• [YOUR GOAL]:
Within the data that follows, how many lines carry the string "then"? Give the number alone.

Items from a dataset:
######
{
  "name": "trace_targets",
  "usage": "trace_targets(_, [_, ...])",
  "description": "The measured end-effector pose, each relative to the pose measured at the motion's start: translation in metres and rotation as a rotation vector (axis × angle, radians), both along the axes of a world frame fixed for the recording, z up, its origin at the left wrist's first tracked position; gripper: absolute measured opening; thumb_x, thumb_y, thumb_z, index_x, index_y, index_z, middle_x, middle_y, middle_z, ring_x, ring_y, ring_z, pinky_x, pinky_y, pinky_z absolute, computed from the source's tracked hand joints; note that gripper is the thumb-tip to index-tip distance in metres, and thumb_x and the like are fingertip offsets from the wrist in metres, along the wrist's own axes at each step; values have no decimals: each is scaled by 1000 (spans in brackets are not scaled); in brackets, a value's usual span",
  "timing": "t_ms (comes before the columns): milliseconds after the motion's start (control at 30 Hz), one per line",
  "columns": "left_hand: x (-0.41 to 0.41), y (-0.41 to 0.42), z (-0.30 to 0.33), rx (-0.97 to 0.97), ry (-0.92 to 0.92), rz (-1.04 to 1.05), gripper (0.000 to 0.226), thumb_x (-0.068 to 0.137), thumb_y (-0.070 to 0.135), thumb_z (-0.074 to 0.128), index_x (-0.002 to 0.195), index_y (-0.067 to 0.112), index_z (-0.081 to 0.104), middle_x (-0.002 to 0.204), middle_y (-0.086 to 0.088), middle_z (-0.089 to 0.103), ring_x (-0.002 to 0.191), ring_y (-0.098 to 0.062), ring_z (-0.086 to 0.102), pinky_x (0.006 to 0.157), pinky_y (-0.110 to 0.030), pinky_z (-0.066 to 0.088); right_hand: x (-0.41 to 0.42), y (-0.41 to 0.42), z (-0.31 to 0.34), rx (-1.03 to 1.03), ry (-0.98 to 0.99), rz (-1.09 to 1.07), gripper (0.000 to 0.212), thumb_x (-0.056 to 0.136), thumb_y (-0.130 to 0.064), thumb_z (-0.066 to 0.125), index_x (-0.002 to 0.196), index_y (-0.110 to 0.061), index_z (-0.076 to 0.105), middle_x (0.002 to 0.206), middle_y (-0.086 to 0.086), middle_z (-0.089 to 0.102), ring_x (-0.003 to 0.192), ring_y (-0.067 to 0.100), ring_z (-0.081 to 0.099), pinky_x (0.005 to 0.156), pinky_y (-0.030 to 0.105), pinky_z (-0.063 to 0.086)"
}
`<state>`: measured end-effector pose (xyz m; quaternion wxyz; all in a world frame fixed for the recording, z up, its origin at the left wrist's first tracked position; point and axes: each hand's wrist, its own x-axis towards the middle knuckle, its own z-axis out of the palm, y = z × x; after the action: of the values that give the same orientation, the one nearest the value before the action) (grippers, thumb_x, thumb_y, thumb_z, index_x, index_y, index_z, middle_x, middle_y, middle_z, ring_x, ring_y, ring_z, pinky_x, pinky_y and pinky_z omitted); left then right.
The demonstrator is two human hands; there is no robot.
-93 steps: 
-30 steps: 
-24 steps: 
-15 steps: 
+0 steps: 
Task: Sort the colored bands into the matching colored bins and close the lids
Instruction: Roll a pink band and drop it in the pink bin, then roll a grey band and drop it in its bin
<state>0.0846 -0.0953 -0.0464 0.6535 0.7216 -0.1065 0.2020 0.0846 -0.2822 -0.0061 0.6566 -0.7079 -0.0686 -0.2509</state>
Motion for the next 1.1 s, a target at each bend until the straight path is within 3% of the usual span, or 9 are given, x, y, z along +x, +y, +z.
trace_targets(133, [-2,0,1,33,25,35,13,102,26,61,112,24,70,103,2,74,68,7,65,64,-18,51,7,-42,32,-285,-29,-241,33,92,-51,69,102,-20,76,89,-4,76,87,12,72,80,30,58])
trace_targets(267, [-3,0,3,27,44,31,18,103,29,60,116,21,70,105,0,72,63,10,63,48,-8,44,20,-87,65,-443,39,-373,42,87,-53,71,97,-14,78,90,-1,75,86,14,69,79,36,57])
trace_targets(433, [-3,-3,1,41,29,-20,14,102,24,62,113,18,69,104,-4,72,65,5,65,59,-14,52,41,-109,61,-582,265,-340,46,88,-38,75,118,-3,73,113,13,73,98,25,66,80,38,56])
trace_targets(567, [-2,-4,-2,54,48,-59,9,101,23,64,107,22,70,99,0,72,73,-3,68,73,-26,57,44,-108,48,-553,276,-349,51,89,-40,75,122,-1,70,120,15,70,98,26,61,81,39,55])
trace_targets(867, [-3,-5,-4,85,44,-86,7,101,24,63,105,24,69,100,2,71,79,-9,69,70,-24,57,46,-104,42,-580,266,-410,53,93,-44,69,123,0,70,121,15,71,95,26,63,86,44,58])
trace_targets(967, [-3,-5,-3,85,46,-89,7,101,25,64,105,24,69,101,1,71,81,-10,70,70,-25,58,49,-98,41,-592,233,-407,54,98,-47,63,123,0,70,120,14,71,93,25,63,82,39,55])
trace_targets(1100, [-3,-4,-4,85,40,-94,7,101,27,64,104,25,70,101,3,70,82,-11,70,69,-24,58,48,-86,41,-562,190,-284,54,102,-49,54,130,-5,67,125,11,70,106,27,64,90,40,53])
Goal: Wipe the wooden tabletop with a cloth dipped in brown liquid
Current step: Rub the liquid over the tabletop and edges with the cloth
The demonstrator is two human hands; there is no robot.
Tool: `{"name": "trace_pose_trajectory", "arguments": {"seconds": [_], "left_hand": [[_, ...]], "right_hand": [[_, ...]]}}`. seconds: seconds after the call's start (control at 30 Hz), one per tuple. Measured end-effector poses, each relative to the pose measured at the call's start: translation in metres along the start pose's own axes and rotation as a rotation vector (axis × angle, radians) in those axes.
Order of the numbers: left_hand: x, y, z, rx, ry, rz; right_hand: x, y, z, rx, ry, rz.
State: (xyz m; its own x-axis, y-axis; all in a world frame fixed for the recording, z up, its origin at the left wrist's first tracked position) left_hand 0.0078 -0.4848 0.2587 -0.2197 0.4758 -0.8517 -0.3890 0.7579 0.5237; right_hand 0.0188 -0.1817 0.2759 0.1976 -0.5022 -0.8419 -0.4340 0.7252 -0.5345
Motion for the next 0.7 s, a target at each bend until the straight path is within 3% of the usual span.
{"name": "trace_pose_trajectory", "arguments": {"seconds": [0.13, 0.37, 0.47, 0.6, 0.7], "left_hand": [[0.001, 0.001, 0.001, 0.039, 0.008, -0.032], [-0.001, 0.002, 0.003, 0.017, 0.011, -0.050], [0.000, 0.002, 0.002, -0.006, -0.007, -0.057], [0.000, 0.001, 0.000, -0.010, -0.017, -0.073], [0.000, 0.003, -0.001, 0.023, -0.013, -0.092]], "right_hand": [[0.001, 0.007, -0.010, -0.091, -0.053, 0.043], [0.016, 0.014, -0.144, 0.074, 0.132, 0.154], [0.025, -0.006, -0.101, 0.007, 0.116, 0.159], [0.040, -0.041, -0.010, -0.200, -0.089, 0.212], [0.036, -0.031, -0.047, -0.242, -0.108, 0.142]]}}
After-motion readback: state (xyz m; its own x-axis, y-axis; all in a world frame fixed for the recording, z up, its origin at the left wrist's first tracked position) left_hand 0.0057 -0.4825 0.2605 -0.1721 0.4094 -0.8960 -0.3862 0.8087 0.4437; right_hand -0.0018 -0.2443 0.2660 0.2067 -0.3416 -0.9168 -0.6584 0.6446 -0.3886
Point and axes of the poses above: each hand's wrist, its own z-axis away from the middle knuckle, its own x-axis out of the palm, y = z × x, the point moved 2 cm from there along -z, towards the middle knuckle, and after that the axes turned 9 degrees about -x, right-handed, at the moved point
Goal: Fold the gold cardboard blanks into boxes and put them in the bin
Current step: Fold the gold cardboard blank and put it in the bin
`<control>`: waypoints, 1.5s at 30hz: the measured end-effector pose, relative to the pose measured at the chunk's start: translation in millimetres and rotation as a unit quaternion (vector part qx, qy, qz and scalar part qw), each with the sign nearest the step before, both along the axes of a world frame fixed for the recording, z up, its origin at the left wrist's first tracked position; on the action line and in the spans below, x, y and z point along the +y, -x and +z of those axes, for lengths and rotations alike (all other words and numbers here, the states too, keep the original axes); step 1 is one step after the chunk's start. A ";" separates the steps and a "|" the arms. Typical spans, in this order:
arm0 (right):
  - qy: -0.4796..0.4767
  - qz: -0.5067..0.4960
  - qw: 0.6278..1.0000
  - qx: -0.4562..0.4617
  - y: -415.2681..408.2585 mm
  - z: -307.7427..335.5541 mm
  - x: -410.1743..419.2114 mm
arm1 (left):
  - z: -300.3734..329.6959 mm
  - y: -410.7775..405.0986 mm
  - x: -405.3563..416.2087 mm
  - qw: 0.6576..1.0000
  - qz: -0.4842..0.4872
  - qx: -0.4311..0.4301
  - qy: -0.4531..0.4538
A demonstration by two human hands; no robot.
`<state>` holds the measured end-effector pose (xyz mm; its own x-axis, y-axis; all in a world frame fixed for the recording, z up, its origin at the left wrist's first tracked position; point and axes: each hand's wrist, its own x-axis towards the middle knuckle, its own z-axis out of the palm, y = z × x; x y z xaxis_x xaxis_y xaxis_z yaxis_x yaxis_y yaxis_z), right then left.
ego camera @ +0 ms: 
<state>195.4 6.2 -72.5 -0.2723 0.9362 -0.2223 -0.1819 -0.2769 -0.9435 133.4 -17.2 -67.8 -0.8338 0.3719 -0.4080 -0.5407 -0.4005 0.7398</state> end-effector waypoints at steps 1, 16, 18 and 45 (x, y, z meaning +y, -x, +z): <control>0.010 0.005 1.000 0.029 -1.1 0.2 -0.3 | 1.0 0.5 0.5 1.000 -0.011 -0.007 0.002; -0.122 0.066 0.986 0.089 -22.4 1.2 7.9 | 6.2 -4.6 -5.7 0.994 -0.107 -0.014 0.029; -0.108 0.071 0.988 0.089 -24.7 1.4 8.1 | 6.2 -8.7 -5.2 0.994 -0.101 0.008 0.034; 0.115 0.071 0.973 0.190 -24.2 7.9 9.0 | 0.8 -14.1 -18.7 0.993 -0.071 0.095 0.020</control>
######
• [RESPONSE TO THE EXERCISE]:
3